Il collegio cautelare sembra confondere l’attività di verifica dell’istituto erogatore, prevista ed eseguita, con la concreta capacità della stessa di intercettare le situazioni irregolari con l’illogica conseguenza che l’induzione in errore dell’istituto di previdenza dovrebbe essere esclusa in tutti i casi in cui si è rivelata inidonea a neutralizzare le mendaci dichiarazioni dell’interessato.
Al contrario, la mancata dolosa ostensione da parte dell’indagata dei redditi da lavoro dipendente del marito e della figlia, che concorrevano ad integrare il reddito familiare, costituisce condotta a contenuto decettivo causalmente idonea a indurre in errore l’ente previdenziale, determinandolo all’erogazione di una prestazione cui la richiedente non aveva titolo.

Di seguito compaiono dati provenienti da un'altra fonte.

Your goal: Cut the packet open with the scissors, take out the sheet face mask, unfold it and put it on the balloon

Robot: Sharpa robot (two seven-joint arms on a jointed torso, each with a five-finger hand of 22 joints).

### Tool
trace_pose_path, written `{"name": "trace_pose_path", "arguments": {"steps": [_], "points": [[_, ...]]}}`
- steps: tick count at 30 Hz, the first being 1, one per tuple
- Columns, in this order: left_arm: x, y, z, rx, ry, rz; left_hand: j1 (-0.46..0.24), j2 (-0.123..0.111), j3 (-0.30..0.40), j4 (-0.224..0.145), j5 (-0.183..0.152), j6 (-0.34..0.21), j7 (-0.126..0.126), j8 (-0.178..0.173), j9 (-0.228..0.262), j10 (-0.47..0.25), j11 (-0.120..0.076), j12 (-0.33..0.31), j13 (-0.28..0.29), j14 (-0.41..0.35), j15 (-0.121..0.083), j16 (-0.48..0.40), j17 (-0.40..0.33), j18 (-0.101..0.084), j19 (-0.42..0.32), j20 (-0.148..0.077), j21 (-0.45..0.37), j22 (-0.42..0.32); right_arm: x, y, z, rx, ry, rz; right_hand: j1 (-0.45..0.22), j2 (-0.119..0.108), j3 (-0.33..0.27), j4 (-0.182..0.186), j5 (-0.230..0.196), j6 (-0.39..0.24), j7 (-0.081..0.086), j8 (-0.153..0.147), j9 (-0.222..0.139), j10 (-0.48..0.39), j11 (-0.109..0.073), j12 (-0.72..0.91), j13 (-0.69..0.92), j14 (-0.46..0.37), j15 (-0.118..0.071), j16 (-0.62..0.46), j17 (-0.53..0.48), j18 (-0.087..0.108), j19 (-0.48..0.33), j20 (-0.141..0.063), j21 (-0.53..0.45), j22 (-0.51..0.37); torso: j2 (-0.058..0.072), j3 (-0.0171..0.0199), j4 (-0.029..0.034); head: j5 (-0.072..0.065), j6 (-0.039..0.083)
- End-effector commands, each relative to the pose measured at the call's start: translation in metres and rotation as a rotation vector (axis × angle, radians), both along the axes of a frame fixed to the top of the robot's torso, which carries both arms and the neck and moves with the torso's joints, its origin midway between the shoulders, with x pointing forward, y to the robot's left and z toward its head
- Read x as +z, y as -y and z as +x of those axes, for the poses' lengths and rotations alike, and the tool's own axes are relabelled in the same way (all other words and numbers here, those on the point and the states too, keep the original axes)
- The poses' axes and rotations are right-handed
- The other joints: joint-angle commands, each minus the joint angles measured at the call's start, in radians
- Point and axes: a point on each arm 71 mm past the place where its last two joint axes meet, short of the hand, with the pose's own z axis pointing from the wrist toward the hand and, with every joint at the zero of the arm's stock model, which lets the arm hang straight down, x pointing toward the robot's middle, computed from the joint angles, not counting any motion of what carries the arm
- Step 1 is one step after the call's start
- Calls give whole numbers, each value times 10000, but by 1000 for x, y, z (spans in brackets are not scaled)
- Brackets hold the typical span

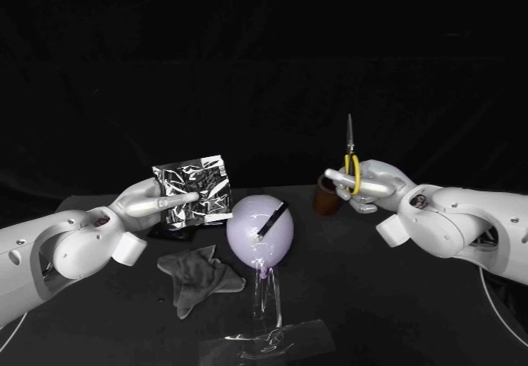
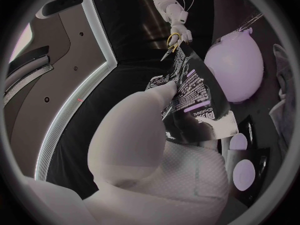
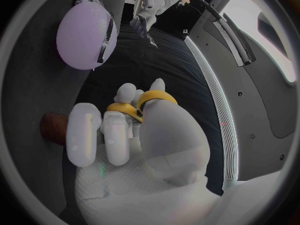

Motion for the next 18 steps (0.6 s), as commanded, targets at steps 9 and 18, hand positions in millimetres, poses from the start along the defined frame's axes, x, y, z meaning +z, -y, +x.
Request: {"name": "trace_pose_path", "arguments": {"steps": [9, 18], "points": [[-18, -42, -21, 1108, -44, 1056, 11, 111, 26, -92, 38, 12, 47, 64, 1136, 42, -8, 26, -8, 26, -73, -28, 24, 180, 38, -45, 47, 4, -5, 7, 7, -308, 299, 36, 1289, 1157, -21, -65, -29, 988, -1027, -19, 2, 1921, -1475, 6807, -35, 1075, -539, 28, 2105, 67, 227, -44, 46, 1914, -184, -89, 91, 1168, -642], [-56, -76, -48, 1514, -868, 2410, 3, 102, 27, -91, 38, 15, 47, 62, 1138, 38, -6, 24, -9, 23, -72, -30, 27, 177, 38, -44, 50, 5, -8, 7, 9, -377, 285, -27, 1289, 1153, -26, -67, -29, 977, -1026, -38, -3, 1917, -1475, 6791, -50, 1077, -539, 30, 2113, 69, 223, -44, 37, 1911, -243, -109, 101, 1727, -1032]]}}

Alla luce delle considerazioni che precedono i fatti contestati devono essere riqualificati ai sensi dell’art. 640bis cod. pen. e l’ordinanza impugnata deve essere annullata con rinvio al Tribunale di Brescia per le conseguenti determinazioni in ordine alla misura del sequestro anticipatorio per equivalente richiesta dal pubblico ministero ricorrente.
P.Q.M.
Annulla l’ordinanza impugnata e rinvia per nuovo giudizio al Tribunale di Brescia competente ai sensi dell’art. 324, comma 5, c.p.p.